SING, UNBURIED, SING

This family drama was true southern prose full of spirits and stories and spells. Sin and family and forgiveness. No one dies quite like a southerner, taking their specific cooking and unique lineage, leaving us our heritage and pockets full of stories to embellish for many generations to come.

“…. sorrow is food, swallowed too quickly, caught in the throat, making it nearly impossible to breathe.”

This was a book with a strong second half. I appreciated the lyrical writing and ghostly references only a southerner could fully appreciate.

MUSICAL CHAIRS by Amy Poeppel

“To drink coffee on my stoop each morning and gin on the roof at night…” – Will, commenting on what he loves about living in New York City

MUSICAL CHAIRS was an enjoyably quick and entertaining read and my first Amy Poeppel book. It has been sitting on my shelf for a few months now, and honestly – I was a little thrown off by the cute cover. My brain (…feeble as it is…) registered this as a YA book. I was wrong. 

As a musician nerd in high school and college, I enjoyed the perfect music-snobbishness in this book. Musical arts can be so high brow, each of us thinking we’ve rediscovered the most subtle art of listening to and participating in the creation of music. But the arts in New York City? Welllll, you’ve just raised the stakes even higher. Poeppel captured this tone with humor and accuracy.

Bridget and Will are the best of friends. They are two members of a classical musical trio in NYC. Will plays the piano, Bridget the cello and the position of violinist is an oft-revolving seat for newcomers. Taking some time off during the summer, Bridget heads to her family’s country home in Connecticut with hopes of romance and reading and quiet, lazy summer days. Through various happenstances, her two grown children end up moving home to find themselves and her anticipated summer love ends up breaking her heart and never arriving. While Bridget nurses her own dismay, her children bring their love woes to the table, topped off by home repairs and questions of her musical future just as her elderly father (a renowned pianist/composer) announces he’s getting married.  How will the summer play out??

The stories each evolve and intertwine with humor and accident and forgiveness. Secrets revealed. Grace offered. Relationships sway and strengthen.

small spoiler ahead…

As Bridget’s father, Edward, gives the toast at his wedding I resonated with it completely. My father (…also named Edward and a pianist – go figure) remarried after my mother died 11 years ago. He chose another interesting and fascinating woman (lucky him to strike gold twice). They have traveled the world and continue to explore and live interesting and fulfilling lives. 

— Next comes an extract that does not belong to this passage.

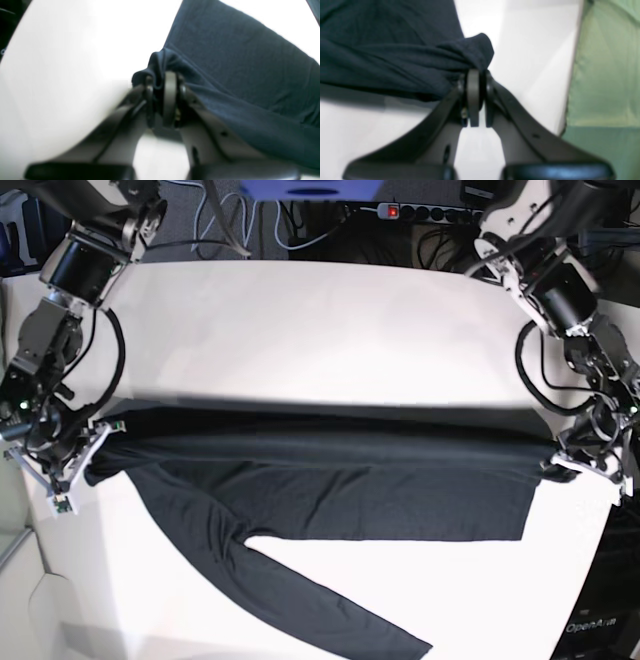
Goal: Fold the T-shirt properly
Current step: 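Lower the folded edge with both grippers and hold it flat, then drag the held shirt edge with both grippers toward the robot base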
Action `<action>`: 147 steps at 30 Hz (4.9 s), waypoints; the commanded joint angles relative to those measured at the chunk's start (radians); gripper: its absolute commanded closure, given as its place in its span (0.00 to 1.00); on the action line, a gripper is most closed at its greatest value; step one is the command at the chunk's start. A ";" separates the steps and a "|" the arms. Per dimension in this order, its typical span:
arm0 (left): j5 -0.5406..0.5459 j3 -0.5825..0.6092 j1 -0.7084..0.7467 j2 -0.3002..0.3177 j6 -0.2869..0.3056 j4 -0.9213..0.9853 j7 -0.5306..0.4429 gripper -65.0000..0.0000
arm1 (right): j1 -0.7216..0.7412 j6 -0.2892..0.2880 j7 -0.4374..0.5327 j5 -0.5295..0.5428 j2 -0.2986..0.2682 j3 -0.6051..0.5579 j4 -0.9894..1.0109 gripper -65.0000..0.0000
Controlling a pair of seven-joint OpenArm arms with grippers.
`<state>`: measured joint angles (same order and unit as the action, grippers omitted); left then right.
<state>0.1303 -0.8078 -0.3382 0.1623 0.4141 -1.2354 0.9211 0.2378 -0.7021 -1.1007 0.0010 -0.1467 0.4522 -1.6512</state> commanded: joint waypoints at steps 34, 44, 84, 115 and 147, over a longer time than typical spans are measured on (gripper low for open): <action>0.010 0.144 -0.045 0.013 -0.174 0.026 -0.238 0.64 | 0.010 0.004 0.095 0.000 -0.008 -0.042 -0.016 1.00; 0.010 0.147 -0.042 0.020 -0.175 0.026 -0.233 0.51 | 0.011 0.004 0.095 -0.002 -0.008 -0.040 -0.014 1.00; 0.002 0.230 -0.037 0.021 -0.185 0.075 -0.234 1.00 | 0.058 0.004 0.097 -0.002 -0.003 -0.122 0.197 1.00; -0.102 0.305 0.021 0.066 -0.175 0.276 -0.342 1.00 | -0.079 0.004 0.301 0.000 -0.070 -0.160 0.394 1.00; -0.099 0.298 0.549 0.064 -0.067 -0.212 -0.218 1.00 | -0.570 0.004 0.385 0.004 -0.043 0.000 0.088 1.00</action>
<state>0.0612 -0.5064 0.1978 0.2184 0.3527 -1.4509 0.6441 -0.3061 -0.7002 -0.6033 0.0872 -0.1806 0.4427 -1.5742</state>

Edward’s toast included these words:

Bertrand Russell said, “Man needs, for his happiness, not only the enjoyment of this or that, but hope, and enterprise, and change.” Edward discusses the musical score he wrote decades ago called Synchronicity and compared it to the Victorian dances of generations past. “Life is a perfect combination of chance and choreography. Imagine a group of people come together and delight in the act of re-arranging themselves into new configurations. One person turns, leaving a space, upsetting the arrangement, but the other dancers follow suit and they all align themselves anew. For a moment they are all in motion, shifting and crossing over, until a new constellation forms giving way to a moment of equilibrium… before it all begins again.” 

This was such a beautiful example of the totality of our lives. There is balance, then upset, then a new equilibrium settles in. A grand dance. We are in constant movements of reinvention. This can be very reassuring when we are in the middle of the rearrangement parts of our life. It will fall into place again soon once the right people turn and sway into new alignment.

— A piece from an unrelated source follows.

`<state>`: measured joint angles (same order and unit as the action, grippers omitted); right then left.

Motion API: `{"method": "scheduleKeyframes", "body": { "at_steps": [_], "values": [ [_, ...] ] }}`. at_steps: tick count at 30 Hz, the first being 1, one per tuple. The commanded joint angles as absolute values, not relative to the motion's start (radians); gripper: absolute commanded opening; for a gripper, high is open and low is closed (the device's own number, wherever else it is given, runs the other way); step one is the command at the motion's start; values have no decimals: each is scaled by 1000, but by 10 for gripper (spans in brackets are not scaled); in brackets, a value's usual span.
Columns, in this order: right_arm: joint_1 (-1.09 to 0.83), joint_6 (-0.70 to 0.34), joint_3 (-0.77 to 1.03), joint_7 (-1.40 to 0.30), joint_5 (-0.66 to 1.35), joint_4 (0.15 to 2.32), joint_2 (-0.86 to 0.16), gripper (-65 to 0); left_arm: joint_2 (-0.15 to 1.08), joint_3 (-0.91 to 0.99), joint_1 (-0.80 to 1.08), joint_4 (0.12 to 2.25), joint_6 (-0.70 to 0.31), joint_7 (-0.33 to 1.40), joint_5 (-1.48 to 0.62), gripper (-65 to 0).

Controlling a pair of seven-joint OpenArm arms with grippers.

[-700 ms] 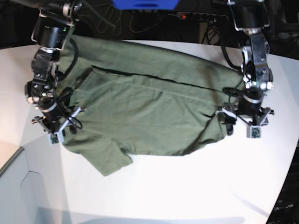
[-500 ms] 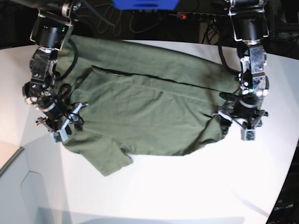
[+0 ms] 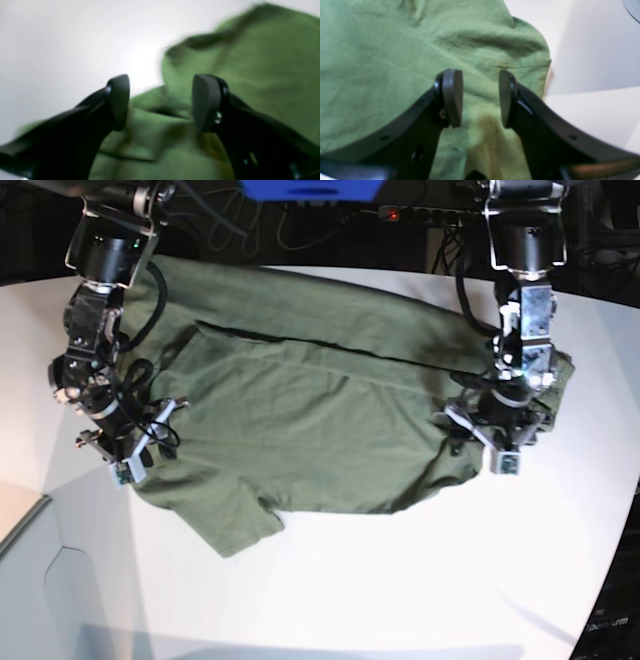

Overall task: Layout the t-shirt on the table in an organized manner, then fold the t-shirt properly
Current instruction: 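Grasp the shirt's side edges midway with both grippers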

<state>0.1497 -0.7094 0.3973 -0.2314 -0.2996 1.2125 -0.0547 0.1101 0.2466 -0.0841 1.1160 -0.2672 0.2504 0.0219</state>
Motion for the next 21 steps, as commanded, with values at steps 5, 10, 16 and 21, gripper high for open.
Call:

Lord Tennyson reflects: “Death closes all. But something near the end, some work of noble note, may yet be done.”

Certainly an admirable goal in life: A work of noble note.

 

* Thank you, Atria Books, for this advanced reader copy.

 

A WOMAN IS NO MAN by Etaf Rum

I will admit, it makes me a little nervous to review a book that a) has been popular and critically acclaimed, b) promotes gender equality and c) (most importantly) is about a culture with which I have very little to no connection. So I step into my thoughts very cautiously.

A WOMAN IS NO MAN grabbed my attention very quickly and did not let go. Some reviewers have commented they thought it was repetitive, but I think the repetitivity was a significant part of the overall story. Two common phrases came to mind while reading this book: ‘The sins of the father shall be visited upon his children’ which is the biblical version of ‘The apple doesn’t fall far from the tree’.

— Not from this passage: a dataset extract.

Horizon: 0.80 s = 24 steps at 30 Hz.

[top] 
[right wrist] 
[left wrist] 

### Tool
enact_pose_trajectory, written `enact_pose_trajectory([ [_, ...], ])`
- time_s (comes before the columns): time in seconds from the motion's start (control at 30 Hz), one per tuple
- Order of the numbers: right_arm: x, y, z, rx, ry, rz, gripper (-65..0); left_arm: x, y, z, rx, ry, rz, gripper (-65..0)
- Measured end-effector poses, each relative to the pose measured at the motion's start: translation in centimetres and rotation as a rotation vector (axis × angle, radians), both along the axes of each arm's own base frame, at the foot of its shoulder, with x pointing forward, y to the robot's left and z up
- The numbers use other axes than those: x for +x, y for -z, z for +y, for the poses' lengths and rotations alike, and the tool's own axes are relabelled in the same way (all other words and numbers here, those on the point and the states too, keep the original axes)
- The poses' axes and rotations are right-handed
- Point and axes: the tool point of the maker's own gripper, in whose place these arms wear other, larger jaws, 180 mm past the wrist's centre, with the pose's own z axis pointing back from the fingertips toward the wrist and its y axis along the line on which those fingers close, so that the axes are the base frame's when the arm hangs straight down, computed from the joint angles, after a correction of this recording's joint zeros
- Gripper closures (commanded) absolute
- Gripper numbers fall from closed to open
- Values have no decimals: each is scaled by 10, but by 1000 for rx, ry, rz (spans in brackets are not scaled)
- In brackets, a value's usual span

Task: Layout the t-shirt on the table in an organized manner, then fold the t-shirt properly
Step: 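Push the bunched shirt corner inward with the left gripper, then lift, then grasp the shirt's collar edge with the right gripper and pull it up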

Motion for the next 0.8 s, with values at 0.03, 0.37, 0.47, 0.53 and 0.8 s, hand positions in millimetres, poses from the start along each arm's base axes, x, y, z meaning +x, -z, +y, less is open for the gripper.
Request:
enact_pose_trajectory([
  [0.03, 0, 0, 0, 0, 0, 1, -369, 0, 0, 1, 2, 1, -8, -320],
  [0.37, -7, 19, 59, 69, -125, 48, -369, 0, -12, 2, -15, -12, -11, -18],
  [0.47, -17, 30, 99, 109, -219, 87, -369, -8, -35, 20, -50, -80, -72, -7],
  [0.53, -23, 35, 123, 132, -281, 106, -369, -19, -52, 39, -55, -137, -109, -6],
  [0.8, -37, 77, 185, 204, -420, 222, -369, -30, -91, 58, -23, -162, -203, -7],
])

Short review: I enjoyed the book and felt invested in each of the characters.

The longer version of my review involves a fair bit of cynicism (or is that discernment?) In general, any time I read a book that seems to rail against religious belief, I tend to wonder if the author is simply angry with the people involved in her particular religious story. Could the abuse in this book have happened in any familial situation? I think the answer to that is a resounding yes. We see this generational abuse evident in other cultures as well. But certainly, the Arab community has the reputation of patriarchal dominance and female submission – at any cost. This cyclical abuse is not something that is just portrayed in movies, but we have heard the testimony of it from many who have emerged from its conservative stronghold.

I am certain that many Arab women can identify with the stories of the women we are introduced to in this book. Isra, Fareeda, Deya and Sara lived in the same way their mothers did – in Palestine and even after immigrating to Brooklyn. Many of their customs are based in the pursuit of family cohesiveness. But many are also driven by pride and the protection of community reputation. In A WOMAN IS NO MAN, physical abuse of women is widely sanctioned for generation upon generation. It seems to be an accepted aspect of life for females – another responsibility like ironing, cooking, caring for their children and the occasional beating from their spouse. The yearnings of the female characters to want more for their life and the lives of their children, eventually led to freedom for some. Others, to a deeper understanding.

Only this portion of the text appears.